WHAT IS NEEDED ->
Nothing in the copy should be a picture; everything else in the listing is to be restated exactly.
=-=-=-=-=
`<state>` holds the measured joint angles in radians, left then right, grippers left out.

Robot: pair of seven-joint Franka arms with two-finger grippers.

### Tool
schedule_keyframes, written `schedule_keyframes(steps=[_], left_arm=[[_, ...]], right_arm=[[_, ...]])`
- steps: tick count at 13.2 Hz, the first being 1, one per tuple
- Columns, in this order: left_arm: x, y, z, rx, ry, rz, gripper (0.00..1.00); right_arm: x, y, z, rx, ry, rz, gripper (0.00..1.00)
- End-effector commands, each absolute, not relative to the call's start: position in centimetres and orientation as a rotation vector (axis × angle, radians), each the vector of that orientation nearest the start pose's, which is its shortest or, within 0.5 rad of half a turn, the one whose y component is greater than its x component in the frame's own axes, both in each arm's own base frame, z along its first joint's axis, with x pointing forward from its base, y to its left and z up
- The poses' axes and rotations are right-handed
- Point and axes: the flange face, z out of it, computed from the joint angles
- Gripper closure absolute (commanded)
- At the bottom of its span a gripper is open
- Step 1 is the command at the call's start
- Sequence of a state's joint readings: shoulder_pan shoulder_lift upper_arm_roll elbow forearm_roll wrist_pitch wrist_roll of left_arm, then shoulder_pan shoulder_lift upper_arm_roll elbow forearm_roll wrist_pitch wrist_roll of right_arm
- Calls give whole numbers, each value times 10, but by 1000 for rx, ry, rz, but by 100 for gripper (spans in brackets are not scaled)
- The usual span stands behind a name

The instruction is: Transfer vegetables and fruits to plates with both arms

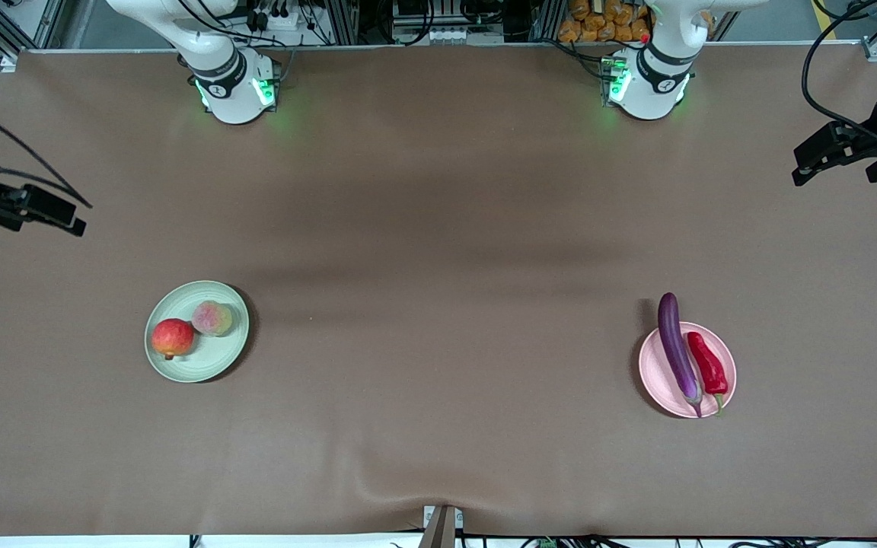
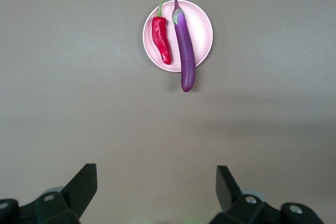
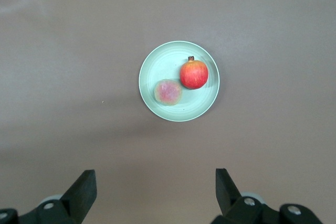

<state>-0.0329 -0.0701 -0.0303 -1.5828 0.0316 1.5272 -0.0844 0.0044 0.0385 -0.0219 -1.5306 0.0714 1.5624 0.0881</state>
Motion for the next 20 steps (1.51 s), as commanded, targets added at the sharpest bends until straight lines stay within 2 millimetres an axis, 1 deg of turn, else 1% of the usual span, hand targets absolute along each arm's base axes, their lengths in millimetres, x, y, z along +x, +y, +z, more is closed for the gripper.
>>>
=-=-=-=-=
RESULT FOR THIS EXERCISE ->
`<state>` holds the measured joint angles in radians, left then right, grippers left out.

Robot: pair of seven-joint Franka arms with two-finger grippers.

### Tool
schedule_keyframes, written `schedule_keyframes(steps=[_], left_arm=[[_, ...]], right_arm=[[_, ...]])`
- steps: tick count at 13.2 Hz, the first being 1, one per tuple
- Columns, in this order: left_arm: x, y, z, rx, ry, rz, gripper (0.00..1.00); right_arm: x, y, z, rx, ry, rz, gripper (0.00..1.00)
- End-effector commands, each absolute, not relative to the call's start: position in centimetres and orientation as a rotation vector (axis × angle, radians), each the vector of that orientation nearest the start pose's, which is its shortest or, within 0.5 rad of half a turn, the one whose y component is greater than its x component in the frame's own axes, both in each arm's own base frame, z along its first joint's axis, with x pointing forward from its base, y to its left and z up
- The poses' axes and rotations are right-handed
- Point and axes: the flange face, z out of it, computed from the joint angles
- Gripper closure absolute (commanded)
- At the bottom of its span a gripper is open
- Step 1 is the command at the call's start
- Sequence of a state's joint readings: shoulder_pan shoulder_lift upper_arm_roll elbow forearm_roll wrist_pitch wrist_roll of left_arm, then shoulder_pan shoulder_lift upper_arm_roll elbow forearm_roll wrist_pitch wrist_roll of right_arm
- Calls give whole numbers, each value times 10, but by 1000 for rx, ry, rz, but by 100 for gripper (spans in brackets are not scaled)
- The usual span stands behind a name

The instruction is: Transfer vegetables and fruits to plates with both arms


<state>-0.0329 -0.0701 -0.0303 -1.5828 0.0316 1.5272 -0.0844 0.0044 0.0385 -0.0219 -1.5306 0.0714 1.5624 0.0881</state>
Motion for the next 20 steps (1.51 s), as commanded, targets added at the sharpest bends until straight lines stay within 2 millimetres an axis, 1 deg of turn, else 1% of the usual span, hand targets absolute along each arm's base axes, their lengths in millimetres, x, y, z along +x, +y, +z, more is closed for the gripper.
>>>

Work on this exercise has been completed.